> [Prompt]
Would you show every line from the records that holds "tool"?

***

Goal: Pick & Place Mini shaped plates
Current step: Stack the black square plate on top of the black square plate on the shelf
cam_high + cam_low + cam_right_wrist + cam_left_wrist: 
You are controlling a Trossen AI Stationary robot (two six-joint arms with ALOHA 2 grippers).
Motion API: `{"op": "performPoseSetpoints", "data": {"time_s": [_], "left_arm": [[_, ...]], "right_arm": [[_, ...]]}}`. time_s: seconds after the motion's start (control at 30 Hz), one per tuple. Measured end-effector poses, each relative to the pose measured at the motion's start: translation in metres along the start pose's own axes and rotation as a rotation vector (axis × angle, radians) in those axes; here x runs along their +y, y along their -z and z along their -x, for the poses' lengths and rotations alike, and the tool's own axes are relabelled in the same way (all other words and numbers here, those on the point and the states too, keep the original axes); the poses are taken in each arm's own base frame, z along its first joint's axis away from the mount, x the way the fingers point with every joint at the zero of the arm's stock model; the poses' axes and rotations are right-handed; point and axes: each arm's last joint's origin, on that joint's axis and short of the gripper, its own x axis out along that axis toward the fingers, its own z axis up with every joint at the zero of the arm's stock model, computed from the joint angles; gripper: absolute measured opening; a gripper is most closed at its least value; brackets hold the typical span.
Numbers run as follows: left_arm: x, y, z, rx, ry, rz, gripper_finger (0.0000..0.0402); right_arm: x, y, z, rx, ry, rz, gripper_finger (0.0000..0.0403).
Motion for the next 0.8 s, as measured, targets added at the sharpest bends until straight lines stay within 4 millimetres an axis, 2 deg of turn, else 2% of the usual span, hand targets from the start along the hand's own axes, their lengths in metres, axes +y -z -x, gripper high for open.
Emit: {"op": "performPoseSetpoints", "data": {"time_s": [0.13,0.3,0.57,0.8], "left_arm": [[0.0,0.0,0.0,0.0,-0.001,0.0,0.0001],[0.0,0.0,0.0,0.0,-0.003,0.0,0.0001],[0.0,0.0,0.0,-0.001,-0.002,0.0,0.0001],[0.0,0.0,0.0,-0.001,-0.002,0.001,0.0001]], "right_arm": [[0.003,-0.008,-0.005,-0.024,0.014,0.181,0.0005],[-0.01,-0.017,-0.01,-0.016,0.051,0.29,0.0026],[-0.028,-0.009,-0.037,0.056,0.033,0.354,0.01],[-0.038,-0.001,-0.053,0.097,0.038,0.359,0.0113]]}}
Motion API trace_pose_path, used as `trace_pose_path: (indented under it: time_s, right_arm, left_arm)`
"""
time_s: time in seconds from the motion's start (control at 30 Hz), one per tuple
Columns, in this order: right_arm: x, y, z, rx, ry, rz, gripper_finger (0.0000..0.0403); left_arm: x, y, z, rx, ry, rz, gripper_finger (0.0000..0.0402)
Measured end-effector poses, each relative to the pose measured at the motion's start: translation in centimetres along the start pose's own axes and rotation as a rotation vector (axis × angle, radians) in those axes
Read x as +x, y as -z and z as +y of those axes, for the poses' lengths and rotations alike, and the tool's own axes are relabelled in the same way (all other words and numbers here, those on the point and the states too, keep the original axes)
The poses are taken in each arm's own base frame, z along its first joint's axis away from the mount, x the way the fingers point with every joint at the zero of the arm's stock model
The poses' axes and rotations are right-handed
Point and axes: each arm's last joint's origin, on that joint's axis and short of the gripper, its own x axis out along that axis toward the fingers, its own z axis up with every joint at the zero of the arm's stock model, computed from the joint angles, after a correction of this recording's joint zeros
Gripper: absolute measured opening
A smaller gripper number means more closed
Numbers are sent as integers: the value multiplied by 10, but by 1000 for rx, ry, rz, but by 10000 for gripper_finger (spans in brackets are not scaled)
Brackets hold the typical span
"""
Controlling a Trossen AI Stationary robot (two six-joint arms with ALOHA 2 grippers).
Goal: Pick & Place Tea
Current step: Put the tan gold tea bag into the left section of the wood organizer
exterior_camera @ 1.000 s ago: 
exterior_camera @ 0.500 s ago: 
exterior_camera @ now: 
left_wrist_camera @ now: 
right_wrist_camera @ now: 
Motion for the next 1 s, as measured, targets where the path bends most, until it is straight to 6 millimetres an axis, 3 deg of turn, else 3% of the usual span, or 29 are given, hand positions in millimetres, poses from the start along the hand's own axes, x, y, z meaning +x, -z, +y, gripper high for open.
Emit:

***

> [Output below]
Motion API: `{"op": "performPoseSetpoints", "data": {"time_s": [_], "left_arm": [[_, ...]], "right_arm": [[_, ...]]}}`. time_s: seconds after the motion's start (control at 30 Hz), one per tuple. Measured end-effector poses, each relative to the pose measured at the motion's start: translation in metres along the start pose's own axes and rotation as a rotation vector (axis × angle, radians) in those axes; here x runs along their +y, y along their -z and z along their -x, for the poses' lengths and rotations alike, and the tool's own axes are relabelled in the same way (all other words and numbers here, those on the point and the states too, keep the original axes); the poses are taken in each arm's own base frame, z along its first joint's axis away from the mount, x the way the fingers point with every joint at the zero of the arm's stock model; the poses' axes and rotations are right-handed; point and axes: each arm's last joint's origin, on that joint's axis and short of the gripper, its own x axis out along that axis toward the fingers, its own z axis up with every joint at the zero of the arm's stock model, computed from the joint angles; gripper: absolute measured opening; a gripper is most closed at its least value; brackets hold the typical span.
Read x as +x, y as -z and z as +y of those axes, for the poses' lengths and rotations alike, and the tool's own axes are relabelled in the same way (all other words and numbers here, those on the point and the states too, keep the original axes)

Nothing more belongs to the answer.